Suppose $f : [a, b] → R$ is bounded and satisfies $f ≥ 0$ and
$$\int_{0}^{\overline{1}}f=0$$
Can we conclude it is integrable? Prove it either way
Without considering the non-negativity of $f$, I was able to do the following:
Let $f(x)=0$ when $x \in \mathbb{Q}$ & $f(x)=-1$ when $x \in \mathbb{Q^c}$
Constructing a partition $p$, suppose $p=\{ 0=x_0<x_1<x_2<...<x_n=1 \}$
Then $U(p,f)= \sum_{r=1}^n M_r\delta _r =0$; $infU(p,f)=0$ i.e $\int_{0}^{\overline{1}}f=0$
But $f$ is not riemann integrable as $L(p,f)=\sum_{r=1}^n m_r \delta_r =-1, \ supL(p,f)=-1.$
Since $\int_{0}^{\overline{1}}f \neq {\int_{\underline{0}}^{1}}f$, $f$ is not riemann integrable.
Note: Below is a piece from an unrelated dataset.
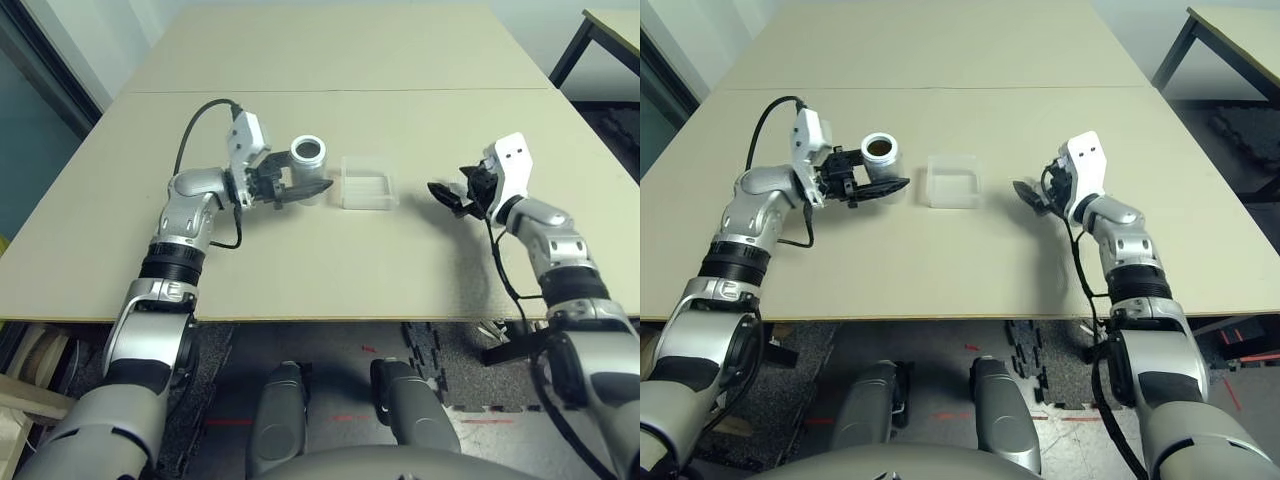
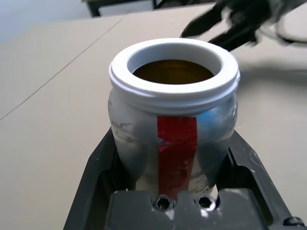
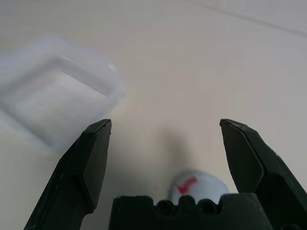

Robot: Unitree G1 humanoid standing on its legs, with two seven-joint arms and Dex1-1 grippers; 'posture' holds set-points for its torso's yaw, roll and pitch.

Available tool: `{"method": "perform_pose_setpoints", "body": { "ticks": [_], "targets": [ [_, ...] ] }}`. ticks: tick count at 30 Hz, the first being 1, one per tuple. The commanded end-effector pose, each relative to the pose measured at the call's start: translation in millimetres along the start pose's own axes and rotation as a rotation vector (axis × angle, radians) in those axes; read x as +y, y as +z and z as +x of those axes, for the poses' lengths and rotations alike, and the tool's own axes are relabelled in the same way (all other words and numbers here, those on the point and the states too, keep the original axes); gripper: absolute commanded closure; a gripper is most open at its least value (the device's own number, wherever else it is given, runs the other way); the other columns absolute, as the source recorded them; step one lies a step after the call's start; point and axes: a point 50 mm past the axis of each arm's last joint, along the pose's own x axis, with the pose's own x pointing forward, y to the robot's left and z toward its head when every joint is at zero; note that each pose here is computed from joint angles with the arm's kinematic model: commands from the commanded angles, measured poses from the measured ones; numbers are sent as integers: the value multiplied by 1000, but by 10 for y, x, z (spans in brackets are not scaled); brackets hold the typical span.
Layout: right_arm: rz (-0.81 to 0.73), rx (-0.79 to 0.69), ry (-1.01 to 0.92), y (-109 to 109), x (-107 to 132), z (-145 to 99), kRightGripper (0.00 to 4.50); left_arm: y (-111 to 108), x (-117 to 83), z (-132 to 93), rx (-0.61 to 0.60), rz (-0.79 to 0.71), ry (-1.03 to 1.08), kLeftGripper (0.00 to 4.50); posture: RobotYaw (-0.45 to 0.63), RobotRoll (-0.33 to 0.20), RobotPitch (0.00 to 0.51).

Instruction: Pour the medicine from the bottle into the box.

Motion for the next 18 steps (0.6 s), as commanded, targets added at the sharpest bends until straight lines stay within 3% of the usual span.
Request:
{"method": "perform_pose_setpoints", "body": {
  "ticks": [1, 6, 15, 18],
  "targets": [
    [-19, 14, 35, 9, 58, -22, 0, 78, 54, 106, 26, 132, 53, 1933, -80, 0, 120],
    [-32, -22, 73, 103, 164, -25, 0, 137, 87, 300, 189, 500, 89, 1933, -81, 0, 119],
    [1, -36, 191, 220, 302, -173, 0, 228, 32, 684, 342, 958, 76, 1933, -102, 0, 121],
    [8, -42, 190, 236, 324, -189, 0, 210, -33, 815, 410, 1281, 16, 1933, -118, 0, 121]
  ]
}}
Is there a way I could modify my solution (substitute different values of $f$) or approach this differently to make it valid for $f\ge 0$?
If $f$ is non-negative, then, for each partition $P$ of $[a,b]$, $L(f,P)\geqslant0$. Therefore, $\underline{\int_a^b}f=0$. Since we are assuming that $\overline{\int_a^b}f=0$, $f$ is integrable.